5. Verfahren nach den Ansprüchen 1, 2 und 4, dadurch gekennzeichnet, daß man
  • - zur Einstellung der Flüssigkeitsaufteilung am oberen Ende der Längsunterteilung die Reglervorschrift für die Stellgrößenänderung ΔSF = KFoben × (Temperatur im Entnahmeteil, oben - Temperatur im Zulaufteil, oben)
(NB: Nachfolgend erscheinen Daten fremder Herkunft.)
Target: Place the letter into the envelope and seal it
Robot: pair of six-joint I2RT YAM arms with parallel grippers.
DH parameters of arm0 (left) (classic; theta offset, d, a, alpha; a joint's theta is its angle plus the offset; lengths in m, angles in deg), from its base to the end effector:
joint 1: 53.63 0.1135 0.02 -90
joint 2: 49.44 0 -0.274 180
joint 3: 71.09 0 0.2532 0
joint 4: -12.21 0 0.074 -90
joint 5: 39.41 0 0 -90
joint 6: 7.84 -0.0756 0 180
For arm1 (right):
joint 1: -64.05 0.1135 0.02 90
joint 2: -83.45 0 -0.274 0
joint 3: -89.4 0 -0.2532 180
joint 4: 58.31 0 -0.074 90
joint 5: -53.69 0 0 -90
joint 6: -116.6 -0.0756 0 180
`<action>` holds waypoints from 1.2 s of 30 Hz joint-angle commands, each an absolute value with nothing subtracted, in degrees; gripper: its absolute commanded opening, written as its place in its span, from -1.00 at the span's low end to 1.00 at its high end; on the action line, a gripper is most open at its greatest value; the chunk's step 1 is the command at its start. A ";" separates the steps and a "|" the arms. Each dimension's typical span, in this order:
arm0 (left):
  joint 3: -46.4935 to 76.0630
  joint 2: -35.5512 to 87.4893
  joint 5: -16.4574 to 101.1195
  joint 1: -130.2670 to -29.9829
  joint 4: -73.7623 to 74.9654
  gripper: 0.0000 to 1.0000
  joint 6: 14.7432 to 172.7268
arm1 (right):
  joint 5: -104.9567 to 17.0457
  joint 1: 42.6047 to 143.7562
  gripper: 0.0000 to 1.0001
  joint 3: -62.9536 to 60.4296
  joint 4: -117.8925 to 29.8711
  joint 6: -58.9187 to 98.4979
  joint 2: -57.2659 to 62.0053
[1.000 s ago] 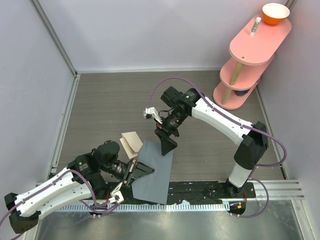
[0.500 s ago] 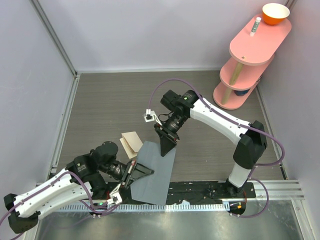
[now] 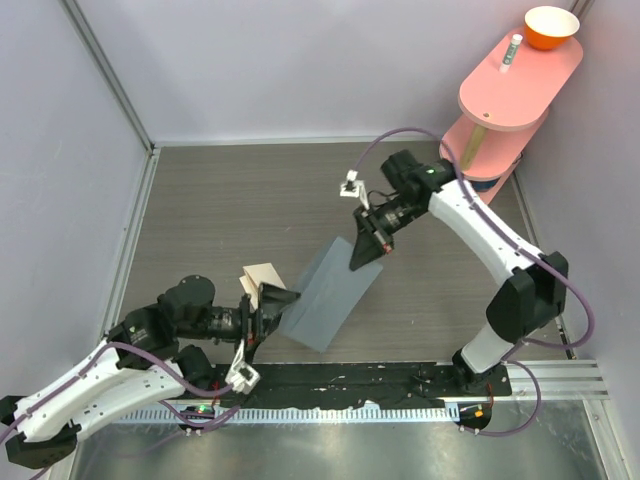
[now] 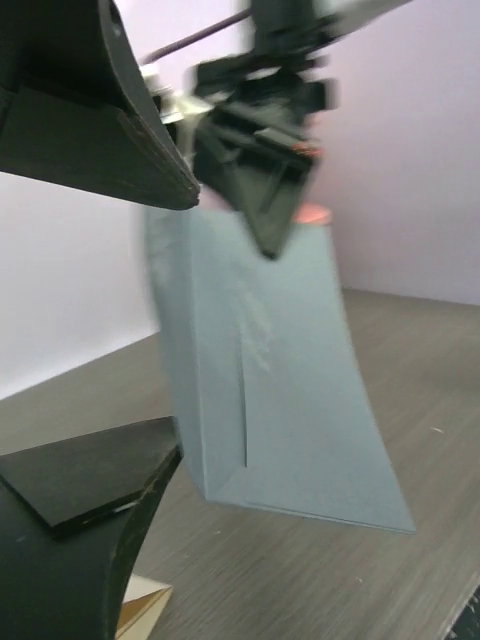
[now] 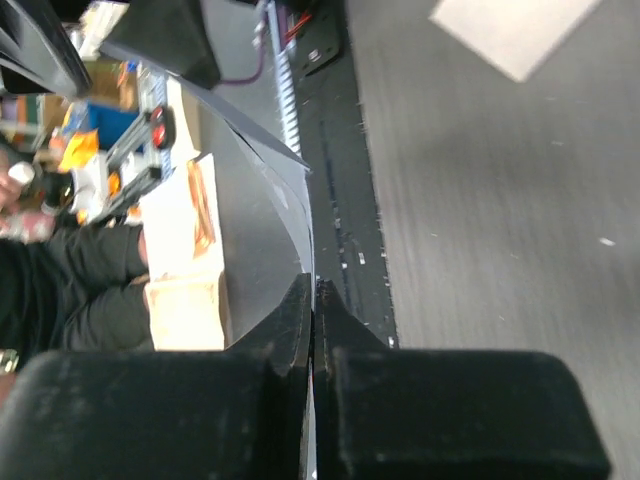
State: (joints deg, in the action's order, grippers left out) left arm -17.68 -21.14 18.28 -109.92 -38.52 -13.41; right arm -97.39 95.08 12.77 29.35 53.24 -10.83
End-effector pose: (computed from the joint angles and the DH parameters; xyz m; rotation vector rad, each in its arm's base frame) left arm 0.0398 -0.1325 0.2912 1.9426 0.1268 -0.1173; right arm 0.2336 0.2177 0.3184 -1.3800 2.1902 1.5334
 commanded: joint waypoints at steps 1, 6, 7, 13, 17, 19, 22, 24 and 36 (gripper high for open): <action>-10.47 -17.63 35.36 -109.96 -39.57 0.75 17.55 | -96.26 89.81 -0.98 10.83 24.84 47.89 -2.44; -0.98 -9.64 41.11 -108.91 -39.64 0.69 41.60 | -88.63 88.40 -0.98 4.24 12.29 38.66 3.72; 0.78 -7.19 40.32 -108.39 -40.26 0.69 45.20 | -87.74 88.31 -0.98 3.44 10.61 37.34 4.43; 4.49 -2.07 40.13 -106.72 -33.70 0.70 59.47 | -89.14 88.40 -0.98 1.24 7.34 34.87 6.37; 6.24 3.36 33.82 -102.50 -32.61 0.61 65.45 | -89.92 88.40 -0.98 1.24 6.46 34.25 7.25; 6.60 4.96 35.20 -102.41 -31.66 0.57 66.77 | -90.54 88.40 -0.98 1.33 6.46 34.08 7.69; 4.94 5.50 40.31 -101.10 -26.40 0.63 68.88 | -90.72 88.49 -0.98 1.41 7.07 34.69 8.30; 4.75 6.37 40.92 -100.04 -25.50 0.63 69.67 | -90.72 88.49 -0.98 1.33 7.69 35.31 8.48; 3.35 9.10 37.95 -98.10 -22.78 0.00 69.59 | -93.71 88.49 -0.98 0.97 6.46 34.17 7.34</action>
    + KFunten × (Temperatur im Entnahmeteil, unten - Temperatur im Zulaufteil, unten)benutzt und das Verhältnis der Reglerverstärkungen KFoben/KFunten zu 3:1 bis 1:6 einstellt, wobei ΔSF die Änderung der Flüssigkeitsaufgabemenge auf den Entnahmeteil oder die Änderung des Verhältnisses der Flüssigkeitsaufgabemenge auf den Entnahmeteil zur Gesamtmenge oder - mit negativem Vorzeichen - die Änderung der Flüssigkeitsaufgabemenge auf den Zulaufteil oder die Änderung des Verhältnisses der Flüssigkeitsaufgabemenge auf den Zulaufteil zur Gesamtmenge bedeutet
    und
  • - zur Einstellung der Brüdenaufteilung am unteren Ende der Längsunterteilung die Reglervorschrift für die Stellgrößenänderung ΔSD = KDoben × (Temperatur im Zulaufteil, oben - Temperatur im Entnahmeteil, oben)
    + KDunten × (Temperatur im Zulaufteil, unten - Temperatur im Entnahmeteil, unten)benutzt und das Verhältnis der Reglerverstärkungen KDoben/KDunten zu 1:1 bis 1:15 einstellt, wobeiΔSD die Änderung der Brüdenaufgabemenge auf den Entnahmeteil oder die Änderung des Verhältnisses der Brüdenaufgabemenge auf den Entnahmeteil zur Gesamtmenge oder - mit negativem Vorzeichen - die Änderung der Brüdenaufgabemenge auf den Zulaufteil oder die Änderung des Verhältnisses der Brüdenaufgabemenge auf den Zulaufteil zur Gesamtmenge bedeutet.